### Assignment:
No pictures belong in the result; set down exactly the lines from the one containing "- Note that" through the final line of the listing, and nothing more.

[Data extract — start]

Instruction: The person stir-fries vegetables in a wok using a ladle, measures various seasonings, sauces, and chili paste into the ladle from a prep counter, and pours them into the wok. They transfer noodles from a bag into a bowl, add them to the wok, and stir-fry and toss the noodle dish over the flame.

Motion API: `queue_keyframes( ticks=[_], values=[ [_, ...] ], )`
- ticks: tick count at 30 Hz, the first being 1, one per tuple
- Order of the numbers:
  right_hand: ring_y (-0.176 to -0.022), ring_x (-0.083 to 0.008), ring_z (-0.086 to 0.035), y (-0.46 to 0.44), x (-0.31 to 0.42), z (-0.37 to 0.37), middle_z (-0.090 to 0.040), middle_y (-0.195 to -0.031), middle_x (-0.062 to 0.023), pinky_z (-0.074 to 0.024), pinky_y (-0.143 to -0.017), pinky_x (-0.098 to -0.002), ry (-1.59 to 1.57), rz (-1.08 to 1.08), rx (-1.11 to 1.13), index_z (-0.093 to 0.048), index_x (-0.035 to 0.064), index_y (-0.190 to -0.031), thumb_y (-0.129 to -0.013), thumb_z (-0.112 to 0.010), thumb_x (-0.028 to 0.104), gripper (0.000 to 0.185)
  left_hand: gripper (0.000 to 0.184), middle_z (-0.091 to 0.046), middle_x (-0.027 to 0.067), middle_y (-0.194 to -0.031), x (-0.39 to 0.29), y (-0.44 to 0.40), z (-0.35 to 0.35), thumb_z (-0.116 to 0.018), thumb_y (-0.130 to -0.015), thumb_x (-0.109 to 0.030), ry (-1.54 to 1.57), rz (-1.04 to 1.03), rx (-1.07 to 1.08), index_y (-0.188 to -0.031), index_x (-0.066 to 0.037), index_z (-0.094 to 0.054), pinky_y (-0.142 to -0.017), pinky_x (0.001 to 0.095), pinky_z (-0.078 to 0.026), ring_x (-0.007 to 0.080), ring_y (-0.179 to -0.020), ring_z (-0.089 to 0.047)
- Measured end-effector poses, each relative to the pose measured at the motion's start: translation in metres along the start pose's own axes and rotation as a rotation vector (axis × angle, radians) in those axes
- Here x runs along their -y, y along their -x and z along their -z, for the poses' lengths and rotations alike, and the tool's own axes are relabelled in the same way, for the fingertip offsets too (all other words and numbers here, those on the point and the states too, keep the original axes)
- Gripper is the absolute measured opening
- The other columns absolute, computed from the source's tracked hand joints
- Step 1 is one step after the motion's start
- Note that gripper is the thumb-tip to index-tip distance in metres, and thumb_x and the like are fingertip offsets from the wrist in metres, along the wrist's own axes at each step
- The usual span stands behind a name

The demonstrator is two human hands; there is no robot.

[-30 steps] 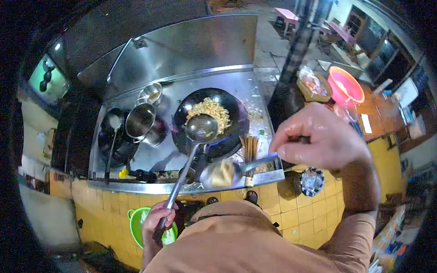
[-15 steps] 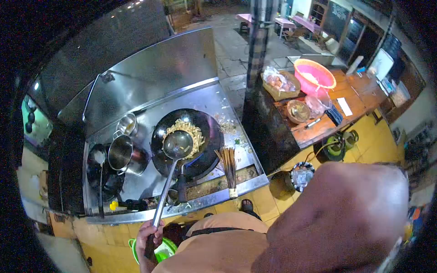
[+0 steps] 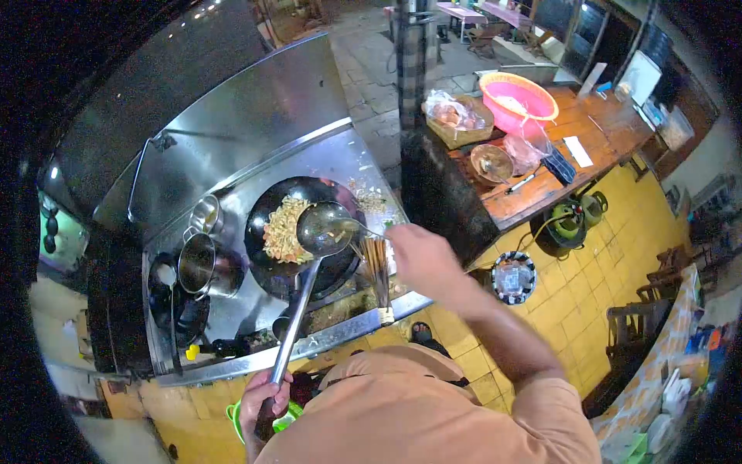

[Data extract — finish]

### Solution:
- Note that gripper is the thumb-tip to index-tip distance in metres, and thumb_x and the like are fingertip offsets from the wrist in metres, along the wrist's own axes at each step
- The usual span stands behind a name

The demonstrator is two human hands; there is no robot.

[-30 steps] 
[-15 steps] 
[+0 steps] 

The answer requires nothing further.